Railway line in Illinois

The Cameron connector is a section of track built in 1995–1996 near Cameron, Illinois, that connects the former Burlington Northern Railroad and the former Atchison, Topeka and Santa Fe Railway tracks, both which are now part of the BNSF Railway.

== Background and construction ==
In 1854, the Chicago, Burlington & Quincy Railroad (CB&Q) arrived in the town of Galesburg, Illinois, nine miles northeast of Cameron, followed by the Santa Fe Railway in the second half of the 1880s. The two railroads had two separate stations in Galesburg, with the Burlington station, which serviced trains such as the Nebraska Zephyr, Denver Zephyr and California Zephyr, being located on Seminary St. and the Santa Fe station, which serviced trains including the Super Chief and El Capitan, being located a few blocks northwest on North Broad Street. Continuing west, the two tracks intersected at Cameron, with the Santa Fe, heading southwest, crossing over the Burlington route, which headed directly west.
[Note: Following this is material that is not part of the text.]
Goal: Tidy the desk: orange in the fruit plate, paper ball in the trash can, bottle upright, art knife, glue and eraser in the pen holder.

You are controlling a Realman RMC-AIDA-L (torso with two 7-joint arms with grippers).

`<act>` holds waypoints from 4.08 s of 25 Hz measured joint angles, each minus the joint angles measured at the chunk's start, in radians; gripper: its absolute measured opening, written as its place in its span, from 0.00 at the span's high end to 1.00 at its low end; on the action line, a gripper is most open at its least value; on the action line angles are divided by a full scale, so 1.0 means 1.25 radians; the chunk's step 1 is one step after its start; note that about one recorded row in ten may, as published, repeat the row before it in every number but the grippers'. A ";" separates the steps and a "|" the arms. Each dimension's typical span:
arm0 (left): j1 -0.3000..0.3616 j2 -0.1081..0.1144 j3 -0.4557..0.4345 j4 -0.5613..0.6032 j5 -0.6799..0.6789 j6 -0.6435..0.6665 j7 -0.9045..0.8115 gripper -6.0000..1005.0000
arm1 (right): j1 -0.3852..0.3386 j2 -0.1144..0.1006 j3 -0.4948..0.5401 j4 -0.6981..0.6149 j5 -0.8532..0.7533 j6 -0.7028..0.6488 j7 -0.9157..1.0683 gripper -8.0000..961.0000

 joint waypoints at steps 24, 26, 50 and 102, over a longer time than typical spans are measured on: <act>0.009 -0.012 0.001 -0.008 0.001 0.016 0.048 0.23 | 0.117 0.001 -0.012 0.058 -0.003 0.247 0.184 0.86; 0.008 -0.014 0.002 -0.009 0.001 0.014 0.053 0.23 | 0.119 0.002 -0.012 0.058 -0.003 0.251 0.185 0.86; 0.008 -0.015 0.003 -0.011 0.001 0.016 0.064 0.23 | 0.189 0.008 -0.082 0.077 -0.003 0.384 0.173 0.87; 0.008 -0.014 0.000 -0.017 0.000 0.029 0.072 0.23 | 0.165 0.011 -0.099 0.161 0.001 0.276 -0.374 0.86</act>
In 1996, the Burlington Northern Railroad, which was itself the product of a 1970 merger of the CB&Q, Great Northern, Northern Pacific and Spokane, Portland & Seattle Railways, merged with the Santa Fe to form the Burlington Northern Santa Fe Railway, later renamed the BNSF Railway.

With the anticipated Burlington Northern and Santa Fe merger, it became necessary to connect the BN's Ottumwa Subdivision to the Santa Fe's Chillicothe Subdivision, the latter of which became part of the BNSF's Southern Transcon Route. Work began in 1995 and was completed on May 29, 1996.

== Route and infrastructure ==
Both ends of the connector, which cuts through farmland, have wyes along with signals that regulate the flow of train traffic that passes through the connector. Trains traveling on the former ATSF tracks enter the wye at a southwest-northeast angle. At the south end of the northern wye, the two tracks converge to one track, briefly traveling southeast, before the two tracks diverge to form the northern part of the southern wye, through which trains enter the former Burlington tracks, which travel directly east-west.

== Impact ==
The connector has resulted in a direct connection between the BNSF rail yard in Galesburg to the Southern Transcon.

The line has also had a significant impact for Amtrak. Prior to the building of the connector, the Southwest Chief operated on the Chillicothe Subdivision to Galesburg, via Joliet, Streator and Chillicothe. The building of the connector enabled the Southwest Chief to be rerouted onto the BNSF's Mendota Subdivision, used by the California Zephyr and a couple of short-distance inter-city Amtrak trains via Naperville, Mendota and Princeton. Southwest Chief service to Streator and Chillicothe was dropped as part of the realignment, although Joliet continues to see Amtrak service from other trains. The Chief rerouting through the Connector to the Mendota Sub tracks caused Amtrak to concentrate all of its Galesburg operations in the present station, and the station building along the former Santa Fe line was closed and later demolished.